The article is not available on-line, though an abstract IS available, here:
My eye was captured by the last few paragraphs, which includes a review of Natalia Osipova's Firebird ...
That didn't happen until the second night, when the role passed to Misty Copeland, an A.B.T. soloist. Copeland's great virtues, apart from a strong technique, are deep-digging movement -- the seems to scoop the air -- good humor, and sexiness. So she was able to offset the Firebird's birdy qualities with something more lush. It was really not until she took over that I saw the erotic quality of Prince Ivan's capture of the bird. As the Firebird struggles in his arms, she repeated arches backwards, in what looks like abandon. And when he gives up and stops chasing her, she changes her mind and goes after him .... This gives a powerful undercurrent to the drama ... And it was just like Misty Copeland to bring it off.

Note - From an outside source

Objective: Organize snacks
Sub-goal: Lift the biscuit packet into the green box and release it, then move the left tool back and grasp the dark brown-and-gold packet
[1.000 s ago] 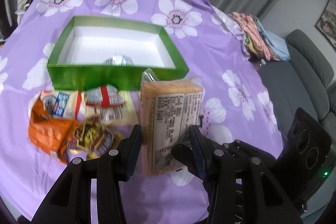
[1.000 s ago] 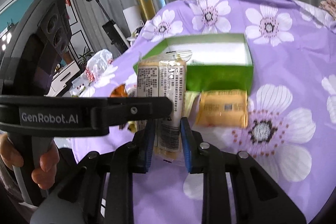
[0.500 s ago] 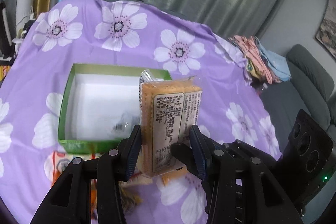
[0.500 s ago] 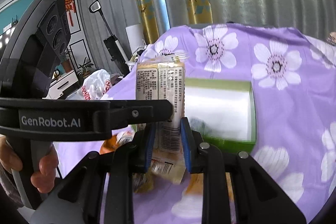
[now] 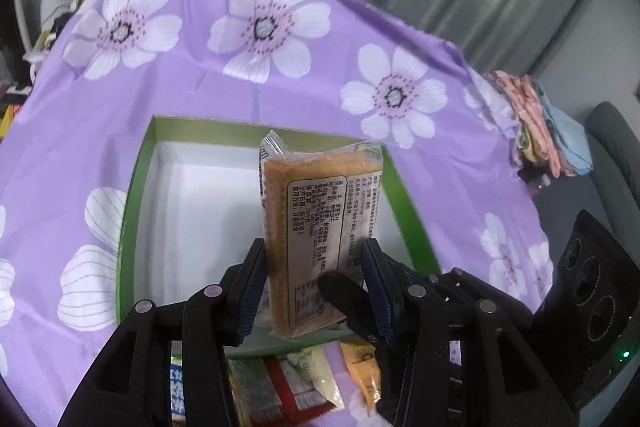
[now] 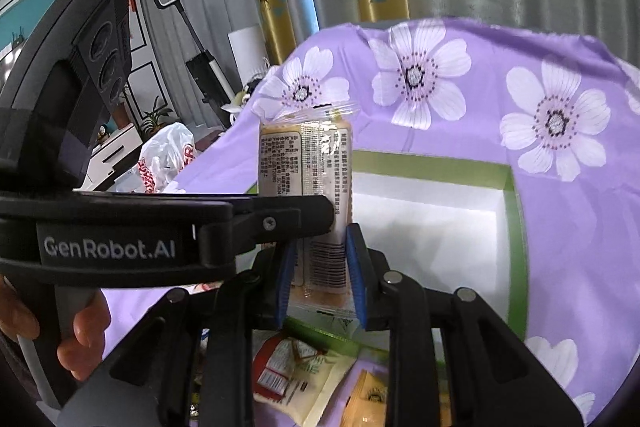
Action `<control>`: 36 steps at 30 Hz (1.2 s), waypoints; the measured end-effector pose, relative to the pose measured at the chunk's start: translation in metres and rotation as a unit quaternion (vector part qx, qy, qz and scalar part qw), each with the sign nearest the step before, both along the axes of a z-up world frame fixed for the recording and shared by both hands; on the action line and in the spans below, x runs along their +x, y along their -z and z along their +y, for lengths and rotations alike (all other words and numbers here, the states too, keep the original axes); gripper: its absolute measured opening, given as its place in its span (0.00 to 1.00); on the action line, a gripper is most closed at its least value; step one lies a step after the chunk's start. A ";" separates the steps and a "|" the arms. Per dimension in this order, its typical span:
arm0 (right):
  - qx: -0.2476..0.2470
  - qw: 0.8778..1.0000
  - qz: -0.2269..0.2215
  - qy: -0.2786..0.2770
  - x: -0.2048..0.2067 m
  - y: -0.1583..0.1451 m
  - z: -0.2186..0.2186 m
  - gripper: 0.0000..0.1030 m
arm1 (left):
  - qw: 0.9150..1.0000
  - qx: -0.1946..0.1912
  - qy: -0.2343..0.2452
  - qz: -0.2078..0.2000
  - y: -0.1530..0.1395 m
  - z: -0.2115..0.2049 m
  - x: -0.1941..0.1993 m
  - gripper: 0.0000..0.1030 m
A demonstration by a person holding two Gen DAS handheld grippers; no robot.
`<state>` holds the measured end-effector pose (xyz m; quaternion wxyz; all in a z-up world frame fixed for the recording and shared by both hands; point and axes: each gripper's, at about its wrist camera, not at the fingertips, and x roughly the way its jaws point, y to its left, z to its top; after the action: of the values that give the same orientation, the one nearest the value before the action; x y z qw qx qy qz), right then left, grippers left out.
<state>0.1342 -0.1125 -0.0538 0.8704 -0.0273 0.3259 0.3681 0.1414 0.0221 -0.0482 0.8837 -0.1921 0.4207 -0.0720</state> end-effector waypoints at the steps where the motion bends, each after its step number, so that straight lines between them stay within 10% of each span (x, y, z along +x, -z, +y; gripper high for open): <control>1: -0.002 1.000 0.005 0.002 0.005 0.003 0.002 0.32 | 1.000 0.001 -0.001 0.003 0.002 0.000 0.002 0.45; 14: -0.010 0.998 0.027 0.063 -0.004 0.011 -0.038 0.53 | 0.999 0.004 -0.034 0.007 -0.001 0.031 -0.028 0.78; 36: -0.030 0.997 0.057 0.049 -0.103 0.026 -0.071 0.59 | 0.998 0.014 -0.060 0.017 0.011 0.046 -0.144 0.79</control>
<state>0.0316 -0.1833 -0.0798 0.8660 -0.0163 0.3871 0.3160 -0.0022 0.0682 -0.0590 0.8818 -0.2055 0.4244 -0.0093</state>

Which is related to the guest-star business. Copeland was second cast; Osipova was first-cast. ... That's the way it goes when you have guest stars. Because of their presence at A.B.T. the principal ranks are full. But room should be found for Copeland, who has been a soloist for five years now. The company should have started pushing her hard long ago, partly just in order to help achieve the ethnic balance that classical companies so glaringly lack. (She is the only highly placed African-American woman in ballet in the city.) Now they should promote her for artistic reasons as well as political reasons. She deserves it.
I have never seen Copeland dance, but I relate to the idea of "deep-digging movement ... good humor, and sexiness," and human lushness. (That is how I remember Balanchine's Firebird being danced in the old days.)